The upper story of the Patio was an addition made by Charles V.  The addition was designed by Luis de Vega in the style of the Italian Renaissance although he did include both Renaissance and mudéjar plaster work in the decorations.  Construction of the addition began in 1540 and ended in 1572.

Los Baños de Doña María de Padilla 
The "Baths of Lady María de Padilla" are rainwater tanks beneath the Patio del Crucero.  The tanks are named after María de Padilla, the mistress of Peter the Cruel.

Salon de Embajadores 

The Ambassadors Hall is the ancient throne room built during the reign of Al-Mu'tamid in the 11th century. In the 14th century, Pedro I of Castile remodeled the hall to make it a centerpiece of his royal palace. Plant motifs in plasterwork were added in the corners of the room and spandrels of the arches. Windows were traced with geometric elements. Walls were covered with tiled panels. The orientation of the hall was also changed from facing Mecca to northeast. The doorway now led to the Patio of the Maidens (Patio de las Doncellas). In 1526, Emperor Charles V and Isabella of Portugal celebrated their marriage in this room.

Other sections 

Patio de las Muñecas (Courtyard of the Dolls)
Patio de la Montería (Courtyard of the Montería)
Dormitorio de los Reyes Moros (Bedroom of the Moorish Kings)
Sala de Justicia (Justice room)
Patio del Yeso (Courtyard of the Plaster)
Cuarto del Almirante (Admiral's Room)
Casa de Contratación (Casa de Contratación)
Patio del Crucero (Courtyard of the Crossing)
Palacio Mudéjar or de Pedro I (Mudéjar Palace or that of Peter of Castile) 
Patio de las Muñecas (Courtyard of the Dolls)
Cuarto del Príncipe (Prince's Room)
Patio de las Doncellas (Courtyard of the Maidens)
Salón del Techo de Carlos V (Charles V Ceiling Room)
Salón de Embajadores (Ambassadors' Room)
Salón del Techo de Felipe II (Philip II Ceiling Room)
Primera planta (First level of the Palace of Peter of Castile)
Palacio Gótico (Gothic Palace)
Capilla (Chapel)
Gran Salón (Big Room)
Salón de los Tapices (Tapestries' Room)
Sala de las Bóvedas (Vaults' Room)
Upper floors belong to the Patrimonio Nacional and are occupied by the royal family when visiting Seville.
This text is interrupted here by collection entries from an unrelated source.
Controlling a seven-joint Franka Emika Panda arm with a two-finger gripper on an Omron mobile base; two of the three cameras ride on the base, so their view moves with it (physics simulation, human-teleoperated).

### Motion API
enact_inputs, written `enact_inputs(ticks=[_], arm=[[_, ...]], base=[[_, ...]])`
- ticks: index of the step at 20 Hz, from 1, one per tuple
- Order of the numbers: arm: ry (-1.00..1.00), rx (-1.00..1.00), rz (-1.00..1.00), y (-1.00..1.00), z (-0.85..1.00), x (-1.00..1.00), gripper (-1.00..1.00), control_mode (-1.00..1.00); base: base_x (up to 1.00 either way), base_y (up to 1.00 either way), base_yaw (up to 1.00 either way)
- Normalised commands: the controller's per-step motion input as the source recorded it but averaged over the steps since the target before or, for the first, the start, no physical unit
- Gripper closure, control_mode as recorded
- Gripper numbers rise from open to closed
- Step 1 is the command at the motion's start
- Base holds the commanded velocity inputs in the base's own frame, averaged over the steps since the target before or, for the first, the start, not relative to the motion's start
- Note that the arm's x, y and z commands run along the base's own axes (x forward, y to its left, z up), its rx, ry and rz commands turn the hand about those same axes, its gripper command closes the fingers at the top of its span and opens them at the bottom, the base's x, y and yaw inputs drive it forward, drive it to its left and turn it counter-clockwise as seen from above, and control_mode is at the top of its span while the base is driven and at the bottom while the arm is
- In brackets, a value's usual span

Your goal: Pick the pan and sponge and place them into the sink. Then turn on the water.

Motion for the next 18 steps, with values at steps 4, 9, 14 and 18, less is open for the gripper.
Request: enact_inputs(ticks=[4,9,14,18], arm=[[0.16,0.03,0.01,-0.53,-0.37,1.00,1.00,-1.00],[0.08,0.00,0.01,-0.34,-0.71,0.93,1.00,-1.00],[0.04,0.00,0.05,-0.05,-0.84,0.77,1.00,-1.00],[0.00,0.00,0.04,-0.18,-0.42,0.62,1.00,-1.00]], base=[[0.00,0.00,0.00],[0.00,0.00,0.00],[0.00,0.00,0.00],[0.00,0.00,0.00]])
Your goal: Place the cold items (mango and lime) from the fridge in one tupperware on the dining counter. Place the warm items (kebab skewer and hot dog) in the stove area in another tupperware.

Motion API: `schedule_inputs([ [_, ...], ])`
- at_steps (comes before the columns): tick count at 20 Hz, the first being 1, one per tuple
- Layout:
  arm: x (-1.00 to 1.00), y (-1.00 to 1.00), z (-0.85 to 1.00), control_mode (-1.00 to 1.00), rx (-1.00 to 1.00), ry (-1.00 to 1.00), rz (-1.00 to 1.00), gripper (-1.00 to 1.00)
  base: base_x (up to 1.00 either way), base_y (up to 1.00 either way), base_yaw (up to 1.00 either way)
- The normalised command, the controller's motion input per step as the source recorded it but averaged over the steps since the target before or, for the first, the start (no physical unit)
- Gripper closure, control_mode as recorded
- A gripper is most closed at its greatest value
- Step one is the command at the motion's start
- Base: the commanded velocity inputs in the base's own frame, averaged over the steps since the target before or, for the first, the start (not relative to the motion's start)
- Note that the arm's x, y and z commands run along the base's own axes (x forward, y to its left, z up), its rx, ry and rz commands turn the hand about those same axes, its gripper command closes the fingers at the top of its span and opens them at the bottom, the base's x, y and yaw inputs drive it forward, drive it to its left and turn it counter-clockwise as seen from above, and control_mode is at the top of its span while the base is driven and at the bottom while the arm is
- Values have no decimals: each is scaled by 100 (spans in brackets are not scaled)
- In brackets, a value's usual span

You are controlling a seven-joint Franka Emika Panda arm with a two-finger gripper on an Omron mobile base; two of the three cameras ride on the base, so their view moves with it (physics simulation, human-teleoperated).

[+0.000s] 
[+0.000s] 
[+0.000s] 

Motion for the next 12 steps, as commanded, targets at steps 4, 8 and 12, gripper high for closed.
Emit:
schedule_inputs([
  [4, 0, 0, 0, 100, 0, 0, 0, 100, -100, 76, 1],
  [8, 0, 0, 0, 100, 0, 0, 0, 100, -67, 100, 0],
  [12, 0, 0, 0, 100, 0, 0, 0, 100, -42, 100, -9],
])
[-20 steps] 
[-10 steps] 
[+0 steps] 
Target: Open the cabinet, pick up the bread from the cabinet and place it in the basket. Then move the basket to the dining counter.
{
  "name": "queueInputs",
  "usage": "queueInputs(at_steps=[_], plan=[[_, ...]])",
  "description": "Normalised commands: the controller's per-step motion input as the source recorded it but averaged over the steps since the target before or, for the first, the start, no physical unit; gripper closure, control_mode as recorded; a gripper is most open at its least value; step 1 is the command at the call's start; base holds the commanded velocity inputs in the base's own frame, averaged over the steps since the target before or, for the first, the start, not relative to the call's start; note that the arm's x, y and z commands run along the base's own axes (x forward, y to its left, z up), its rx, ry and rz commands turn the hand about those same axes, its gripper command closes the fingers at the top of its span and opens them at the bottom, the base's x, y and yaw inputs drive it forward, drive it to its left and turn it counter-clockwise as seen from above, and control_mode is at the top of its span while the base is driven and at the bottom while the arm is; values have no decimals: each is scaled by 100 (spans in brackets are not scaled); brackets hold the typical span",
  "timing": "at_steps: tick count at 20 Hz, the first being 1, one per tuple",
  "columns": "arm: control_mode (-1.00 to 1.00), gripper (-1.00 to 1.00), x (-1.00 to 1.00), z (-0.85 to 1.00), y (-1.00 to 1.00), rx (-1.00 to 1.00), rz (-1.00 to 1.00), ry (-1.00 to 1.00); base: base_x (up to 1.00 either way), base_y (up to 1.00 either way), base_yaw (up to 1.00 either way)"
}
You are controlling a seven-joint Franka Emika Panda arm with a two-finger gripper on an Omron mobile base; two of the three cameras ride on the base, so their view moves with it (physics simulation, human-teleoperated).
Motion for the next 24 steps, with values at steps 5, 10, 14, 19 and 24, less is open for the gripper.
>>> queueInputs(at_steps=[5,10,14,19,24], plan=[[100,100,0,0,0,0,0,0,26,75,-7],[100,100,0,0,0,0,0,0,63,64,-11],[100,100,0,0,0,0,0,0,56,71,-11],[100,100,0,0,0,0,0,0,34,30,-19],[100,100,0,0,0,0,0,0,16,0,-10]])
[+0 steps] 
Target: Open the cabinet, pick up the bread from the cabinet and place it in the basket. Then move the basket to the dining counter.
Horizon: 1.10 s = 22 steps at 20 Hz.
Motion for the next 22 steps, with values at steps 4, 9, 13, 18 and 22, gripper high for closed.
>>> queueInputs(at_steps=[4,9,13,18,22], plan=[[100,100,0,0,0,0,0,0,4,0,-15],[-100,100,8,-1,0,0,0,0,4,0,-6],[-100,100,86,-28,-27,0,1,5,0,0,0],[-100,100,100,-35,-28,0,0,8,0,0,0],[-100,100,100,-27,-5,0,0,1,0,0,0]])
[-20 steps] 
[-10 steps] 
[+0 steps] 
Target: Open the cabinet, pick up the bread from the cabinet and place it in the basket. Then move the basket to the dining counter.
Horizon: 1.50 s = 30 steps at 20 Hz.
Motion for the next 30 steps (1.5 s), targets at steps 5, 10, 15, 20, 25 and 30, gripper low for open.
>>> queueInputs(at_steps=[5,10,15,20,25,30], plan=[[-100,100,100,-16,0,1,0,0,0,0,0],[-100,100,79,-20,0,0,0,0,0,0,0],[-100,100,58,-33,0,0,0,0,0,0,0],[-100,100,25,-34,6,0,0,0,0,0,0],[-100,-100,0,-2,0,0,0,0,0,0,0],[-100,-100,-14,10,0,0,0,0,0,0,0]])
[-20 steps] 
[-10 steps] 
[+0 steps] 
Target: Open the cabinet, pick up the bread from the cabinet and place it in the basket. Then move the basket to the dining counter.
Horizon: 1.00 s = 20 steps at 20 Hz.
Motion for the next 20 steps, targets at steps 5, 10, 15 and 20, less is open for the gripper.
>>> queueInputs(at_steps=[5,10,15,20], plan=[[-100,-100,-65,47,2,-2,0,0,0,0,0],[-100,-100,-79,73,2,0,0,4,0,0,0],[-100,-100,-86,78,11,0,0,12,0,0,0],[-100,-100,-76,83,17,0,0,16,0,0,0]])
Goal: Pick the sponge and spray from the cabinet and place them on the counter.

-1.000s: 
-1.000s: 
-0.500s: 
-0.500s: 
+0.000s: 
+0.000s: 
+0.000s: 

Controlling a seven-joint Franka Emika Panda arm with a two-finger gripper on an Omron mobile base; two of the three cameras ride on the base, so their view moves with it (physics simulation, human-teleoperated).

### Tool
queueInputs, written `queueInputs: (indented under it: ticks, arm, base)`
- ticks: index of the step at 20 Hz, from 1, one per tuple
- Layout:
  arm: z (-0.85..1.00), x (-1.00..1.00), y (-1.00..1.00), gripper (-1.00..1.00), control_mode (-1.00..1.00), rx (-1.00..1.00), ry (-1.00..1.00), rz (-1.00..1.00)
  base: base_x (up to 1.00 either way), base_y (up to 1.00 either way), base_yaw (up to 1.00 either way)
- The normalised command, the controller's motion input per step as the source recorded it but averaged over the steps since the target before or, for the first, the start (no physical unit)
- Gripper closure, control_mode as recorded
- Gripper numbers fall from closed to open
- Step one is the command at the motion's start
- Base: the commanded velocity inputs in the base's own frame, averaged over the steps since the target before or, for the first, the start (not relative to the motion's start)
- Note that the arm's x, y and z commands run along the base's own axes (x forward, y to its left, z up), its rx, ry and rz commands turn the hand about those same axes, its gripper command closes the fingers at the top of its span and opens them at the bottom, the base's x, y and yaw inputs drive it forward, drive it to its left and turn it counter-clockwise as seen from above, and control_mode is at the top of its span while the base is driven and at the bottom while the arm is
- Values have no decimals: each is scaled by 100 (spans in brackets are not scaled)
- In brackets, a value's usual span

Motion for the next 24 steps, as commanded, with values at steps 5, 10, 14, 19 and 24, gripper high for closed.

There are many security measures for visitors; admission is approximately 5 euros.
Vestíbulo or Saleta de la Reina Isabel la Católica (Lobby or Queen Isabella the Catholic Monarch's Room)
Anteortaorio de Isabel la Católica (Pre-oratory of Isabella the Catholic Monarch)
Oratorio de Isabel la Católica (Oratory of Isabella the Catholic Monarch)
Alcoba Real (Royal Bedroom)
Antecomedor (Pre-dining Room)
Comedor de Gala (Gala Dining)
Sala de fumar (Smoking Room)
Retrete del Rey (King's Toilet)
Antecomedor de familia, antiguo Cuarto del Rey (Family Pre-dining Room, former King's Room)
Comedor de Familia or Cuarto Nuevo (Family Dining Room or New Room)
Mirador de los Reyes Católicos (Viewpoint of the Catholic Monarchs)
Dormitorio del Rey Don Pedro, antiguo Cuarto de los Lagartos (King Don Peter of Castile's Bedroom, former Lizards' Room)
Despacho de Juan Carlos I (Juan Carlos I's Office)
Cámara de Audiencias (Hearings' Chamber)
Dormitorio de Isabel II (Isabella II's Bedroom)
Colección Carranza (a museum of old azulejos)
Gardens
Estanque de Mercurio (Mercury Pond)
Galería de Grutesco (Grotesque Gallery)
Jardín de la Danza (Dance's Garden)
Jardín de Troya (Troy's Garden)
Jardín de la Galera (The Galley's Garden)
Jardín de las Flores (Flowers' Garden)
Jardín del Príncipe (Prince's Garden)
Jardín de las Damas (Ladies' Garden)
Pabellón de Carlos V (Charles V's Pavilion)
Cenador del León (Lion's Gloriette)
Jardín Inglés (English Garden)
Jardín del Marqués de la Vega-Inclán (Marquis of la Vega-Inclán's Garden)
Jardín de los Poetas (The Poets' Garden)
Apeadero (Mounting-block)
Patio de Banderas (Flags' Courtyard)
Walls of the Alcázar

The gardens
All the palaces of Al Andalus had garden orchards with fruit trees, horticultural produce and a wide variety of fragrant flowers. The garden-orchards not only supplied food for the palace residents but had the aesthetic function of bringing pleasure. Water was ever present in the form of irrigation channels, runnels, jets, ponds and pools.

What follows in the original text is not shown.